Only one recent candidate has come close to meeting the criteria for acceptance. In 2015, a team of researchers at Purdue University made a case for designating fat (as in: fatty acids) as the sixth basic taste and proposed naming it oleogustus. (The moniker stems from the Latin words for fat—“oleo”—and taste—“gustus.”)

Unlike the pleasant mouth-feel many people associate with the taste of fat, oleogustus tastes “like rancid oil—more like bitter than sweet or salty,” says Mattes.

So far most of the criteria have been met: The fat taste has been shown to stimulate taste receptors on the tongue and it has a taste that’s distinct from the other basic tastes. In addition, researchers have shown that specific receptors are activated by medium and long chain fatty acids.
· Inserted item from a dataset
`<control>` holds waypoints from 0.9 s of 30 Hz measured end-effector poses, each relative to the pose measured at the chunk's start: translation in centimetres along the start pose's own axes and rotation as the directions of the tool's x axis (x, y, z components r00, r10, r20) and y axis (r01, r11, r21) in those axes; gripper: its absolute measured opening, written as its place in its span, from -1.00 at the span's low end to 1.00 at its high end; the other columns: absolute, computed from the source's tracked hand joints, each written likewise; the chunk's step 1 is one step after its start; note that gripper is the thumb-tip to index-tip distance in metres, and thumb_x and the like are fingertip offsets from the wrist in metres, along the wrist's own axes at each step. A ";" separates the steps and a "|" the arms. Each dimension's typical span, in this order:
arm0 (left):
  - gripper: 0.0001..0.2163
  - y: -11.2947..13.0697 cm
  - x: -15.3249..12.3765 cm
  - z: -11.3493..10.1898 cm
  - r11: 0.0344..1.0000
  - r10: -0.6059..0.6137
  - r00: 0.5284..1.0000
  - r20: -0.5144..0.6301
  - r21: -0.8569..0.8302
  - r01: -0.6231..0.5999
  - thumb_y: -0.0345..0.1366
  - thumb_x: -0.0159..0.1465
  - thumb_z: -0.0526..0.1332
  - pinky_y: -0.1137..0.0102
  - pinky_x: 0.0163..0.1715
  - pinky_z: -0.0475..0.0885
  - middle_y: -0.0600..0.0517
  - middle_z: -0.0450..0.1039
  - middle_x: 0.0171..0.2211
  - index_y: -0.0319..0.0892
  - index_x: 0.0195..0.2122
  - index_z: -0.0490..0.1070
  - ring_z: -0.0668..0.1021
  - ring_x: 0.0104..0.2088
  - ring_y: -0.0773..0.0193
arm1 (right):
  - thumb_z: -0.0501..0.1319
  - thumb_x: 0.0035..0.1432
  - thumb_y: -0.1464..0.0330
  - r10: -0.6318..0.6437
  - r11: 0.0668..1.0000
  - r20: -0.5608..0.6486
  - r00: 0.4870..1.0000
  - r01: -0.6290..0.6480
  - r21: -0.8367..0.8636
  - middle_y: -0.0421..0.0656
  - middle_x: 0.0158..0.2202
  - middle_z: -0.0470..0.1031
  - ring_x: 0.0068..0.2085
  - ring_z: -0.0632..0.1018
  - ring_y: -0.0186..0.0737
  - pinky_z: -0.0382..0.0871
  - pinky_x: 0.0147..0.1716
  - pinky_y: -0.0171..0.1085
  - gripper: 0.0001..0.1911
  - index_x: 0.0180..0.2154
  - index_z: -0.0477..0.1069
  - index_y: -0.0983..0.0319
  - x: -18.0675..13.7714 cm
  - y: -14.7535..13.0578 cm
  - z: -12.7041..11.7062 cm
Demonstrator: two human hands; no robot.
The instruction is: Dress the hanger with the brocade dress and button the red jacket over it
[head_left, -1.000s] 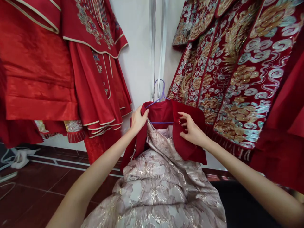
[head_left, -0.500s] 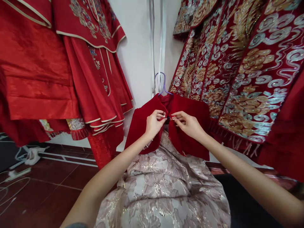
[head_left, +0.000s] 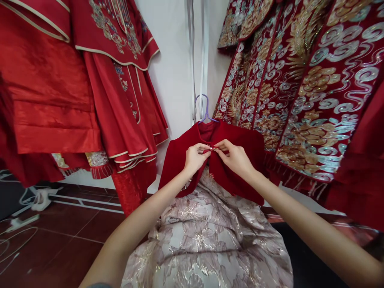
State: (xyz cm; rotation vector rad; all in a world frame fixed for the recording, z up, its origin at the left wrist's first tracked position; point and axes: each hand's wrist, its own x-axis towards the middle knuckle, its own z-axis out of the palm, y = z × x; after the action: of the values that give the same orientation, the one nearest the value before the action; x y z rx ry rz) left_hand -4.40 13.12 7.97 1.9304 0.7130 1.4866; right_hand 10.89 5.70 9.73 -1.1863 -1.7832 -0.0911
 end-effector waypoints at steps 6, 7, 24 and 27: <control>-0.85 1.2 0.2 -0.8 0.982 0.043 0.988 0.145 0.177 -0.069 -0.48 0.05 0.24 0.42 -0.25 0.48 0.01 0.56 -0.33 -0.18 -0.34 0.46 0.59 -0.31 0.31 | 0.11 0.19 0.36 0.007 0.999 -0.029 1.000 -0.008 -0.034 -0.17 -0.20 0.56 -0.20 0.58 -0.18 0.46 -0.26 -0.24 -0.84 -0.17 0.38 0.15 -0.1 0.4 0.4; -0.86 1.5 0.3 -0.9 0.973 0.062 0.983 0.172 0.209 -0.098 -0.47 0.05 0.23 0.43 -0.27 0.48 0.02 0.56 -0.35 -0.17 -0.34 0.46 0.58 -0.33 0.31 | 0.11 0.19 0.36 0.009 0.999 -0.030 1.000 -0.011 -0.050 -0.17 -0.20 0.56 -0.20 0.58 -0.17 0.46 -0.26 -0.23 -0.84 -0.17 0.38 0.15 -0.1 0.5 0.4; -0.92 3.3 1.7 -1.4 0.742 0.177 0.899 0.401 0.546 -0.390 -0.32 0.09 0.22 0.48 -0.43 0.35 0.06 0.53 -0.45 -0.14 -0.37 0.45 0.54 -0.41 0.28 | 0.21 0.11 0.31 0.054 0.987 -0.042 0.998 -0.047 0.152 -0.14 -0.22 0.56 -0.20 0.59 -0.20 0.53 -0.21 -0.25 -0.81 -0.21 0.42 0.20 0.3 1.1 0.7; -0.92 3.6 1.6 -1.3 0.716 0.170 0.891 0.421 0.568 -0.405 -0.33 0.11 0.20 0.48 -0.41 0.34 0.06 0.53 -0.44 -0.15 -0.37 0.45 0.54 -0.41 0.28 | 0.25 0.06 0.30 0.072 0.980 -0.059 0.996 -0.059 0.191 -0.14 -0.27 0.55 -0.23 0.58 -0.21 0.53 -0.27 -0.26 -0.80 -0.25 0.35 0.20 0.5 1.4 0.7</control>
State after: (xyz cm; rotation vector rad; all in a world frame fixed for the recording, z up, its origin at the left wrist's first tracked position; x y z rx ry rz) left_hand -5.09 12.02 11.93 2.8674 0.8583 1.0794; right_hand 11.46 7.14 9.12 -1.0917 -1.6548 0.0757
And it’s been shown that exposure to fat stimulates increases in blood concentrations of triacylglycerols (a type of lipid that stores energy in the body). 
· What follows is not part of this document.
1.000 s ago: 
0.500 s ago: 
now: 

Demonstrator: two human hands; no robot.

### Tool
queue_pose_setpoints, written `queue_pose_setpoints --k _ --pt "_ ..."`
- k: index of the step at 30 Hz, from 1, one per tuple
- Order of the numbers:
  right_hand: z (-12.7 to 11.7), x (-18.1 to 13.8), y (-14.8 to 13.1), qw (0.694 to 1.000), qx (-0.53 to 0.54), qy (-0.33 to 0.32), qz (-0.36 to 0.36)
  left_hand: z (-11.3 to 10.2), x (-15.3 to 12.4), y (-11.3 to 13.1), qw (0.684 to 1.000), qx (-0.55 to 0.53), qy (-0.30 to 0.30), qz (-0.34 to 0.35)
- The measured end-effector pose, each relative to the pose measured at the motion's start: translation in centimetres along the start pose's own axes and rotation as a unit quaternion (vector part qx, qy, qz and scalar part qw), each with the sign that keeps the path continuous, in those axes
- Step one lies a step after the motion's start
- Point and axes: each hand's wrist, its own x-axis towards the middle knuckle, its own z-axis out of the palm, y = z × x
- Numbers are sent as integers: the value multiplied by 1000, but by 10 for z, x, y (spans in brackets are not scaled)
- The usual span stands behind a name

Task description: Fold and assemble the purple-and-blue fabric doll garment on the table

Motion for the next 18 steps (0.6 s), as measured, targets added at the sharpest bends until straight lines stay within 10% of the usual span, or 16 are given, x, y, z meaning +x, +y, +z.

Yet, even when many of the criteria have been met with scientific evidence, that doesn’t mean something is automatically accepted as an official taste. “The closer you get to changing long-held, deeply held views of how science works, the more resistance is encountered,” Mattes says. “It takes a long time to get a scientific consensus.”

Why taste matters so much

Despite all these hurdles, scientists continue to study taste—and debate what the next big one might be—because taste is important. For starters, “it’s about what we crave, how we cook, and how satisfied we feel after eating,” says Blatner, author of The Superfood Swap.
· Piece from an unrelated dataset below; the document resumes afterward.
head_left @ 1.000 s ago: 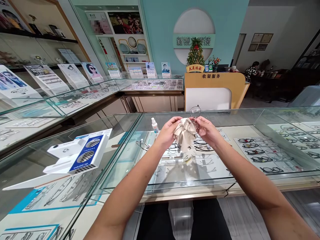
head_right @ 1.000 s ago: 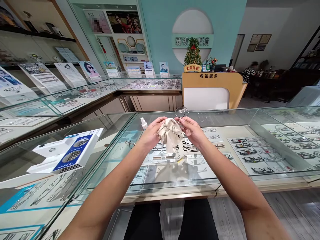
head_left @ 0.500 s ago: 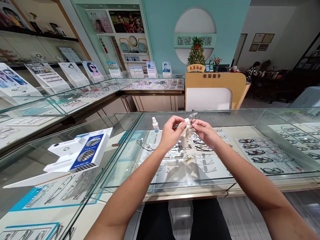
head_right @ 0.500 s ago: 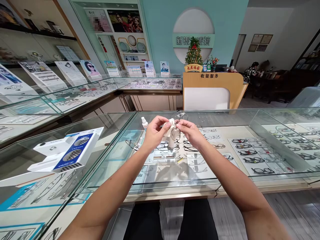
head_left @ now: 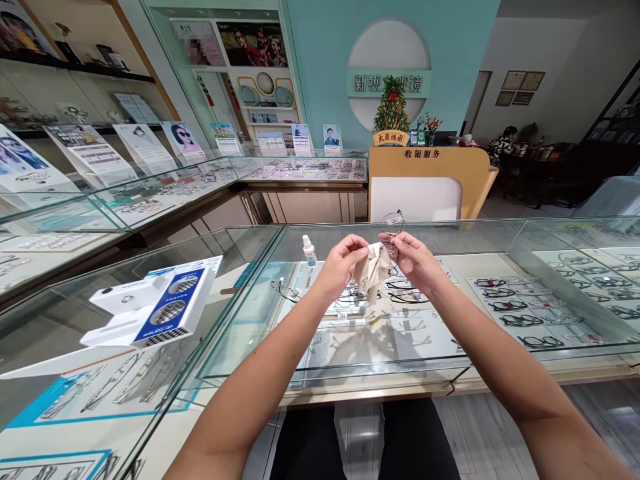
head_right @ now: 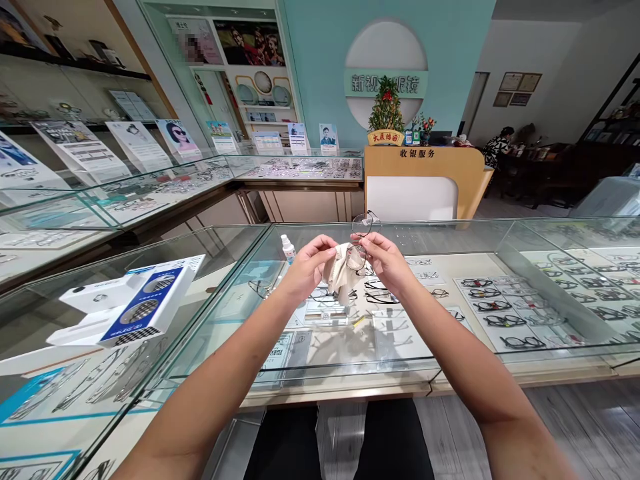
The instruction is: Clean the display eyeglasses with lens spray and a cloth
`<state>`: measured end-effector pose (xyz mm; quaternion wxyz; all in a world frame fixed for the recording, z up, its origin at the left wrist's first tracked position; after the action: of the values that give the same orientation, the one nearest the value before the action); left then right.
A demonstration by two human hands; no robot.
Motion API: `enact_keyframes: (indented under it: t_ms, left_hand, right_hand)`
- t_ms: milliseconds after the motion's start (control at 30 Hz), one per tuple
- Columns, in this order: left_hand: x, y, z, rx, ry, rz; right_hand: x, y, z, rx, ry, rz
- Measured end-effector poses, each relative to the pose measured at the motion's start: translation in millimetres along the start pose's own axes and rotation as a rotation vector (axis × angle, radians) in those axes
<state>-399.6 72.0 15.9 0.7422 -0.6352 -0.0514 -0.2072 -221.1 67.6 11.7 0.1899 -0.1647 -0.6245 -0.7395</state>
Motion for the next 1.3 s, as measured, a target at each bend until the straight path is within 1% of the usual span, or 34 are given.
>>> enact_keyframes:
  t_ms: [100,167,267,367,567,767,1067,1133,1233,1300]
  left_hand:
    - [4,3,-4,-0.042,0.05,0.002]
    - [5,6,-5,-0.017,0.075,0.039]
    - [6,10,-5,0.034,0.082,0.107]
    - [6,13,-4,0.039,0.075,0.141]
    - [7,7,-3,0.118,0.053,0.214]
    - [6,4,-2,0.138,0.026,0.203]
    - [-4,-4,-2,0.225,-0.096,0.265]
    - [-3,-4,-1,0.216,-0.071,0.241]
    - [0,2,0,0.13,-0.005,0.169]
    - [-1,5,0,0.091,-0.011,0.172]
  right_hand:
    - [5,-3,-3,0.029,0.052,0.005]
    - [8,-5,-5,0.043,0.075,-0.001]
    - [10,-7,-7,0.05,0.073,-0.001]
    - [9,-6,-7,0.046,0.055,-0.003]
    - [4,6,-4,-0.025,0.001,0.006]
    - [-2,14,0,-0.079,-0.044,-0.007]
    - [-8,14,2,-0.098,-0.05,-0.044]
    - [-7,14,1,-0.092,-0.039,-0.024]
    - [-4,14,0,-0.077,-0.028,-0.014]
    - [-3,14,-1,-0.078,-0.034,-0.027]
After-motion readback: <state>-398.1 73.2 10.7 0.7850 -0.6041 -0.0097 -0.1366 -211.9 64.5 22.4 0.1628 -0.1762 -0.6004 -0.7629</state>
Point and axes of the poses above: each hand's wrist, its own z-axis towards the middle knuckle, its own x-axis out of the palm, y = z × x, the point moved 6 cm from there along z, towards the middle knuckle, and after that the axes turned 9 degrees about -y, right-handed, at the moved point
The basic tastes also can influence people’s eating habits. For example, some researchers have linked an insensitivity to fatty acid tastes with overweight or obesity. On the other hand, research has found that sipping broth with an umami taste right before visiting a buffet can prevent people from gorging excessively.  

Specific tastes are also used “ to make meals satisfying, which can help us avoid overeating,” Blatner says.

The basic tastes play other roles, too. “Some tastes have an evolutionary function—for bitter, it’s [often] avoidance of plant toxins,” Liman notes. “For sweet, it’s for the caloric properties of carbohydrates.”

Indeed, some tastes can warn us not to eat foods that may be harmful, notes Blatner. “It can help us figure out how fresh something is or whether something is spoiled.”

Mattes’ research, for example, found that oleogustus isn’t appealing. “It’s very unpleasant,” he says. “It’s a warning signal telling you this is not the best thing to eat.” 

But the question of whether oleogustus counts as a sixth taste is ultimately still a matter of debate. Perhaps we’ll have an answer before the next century.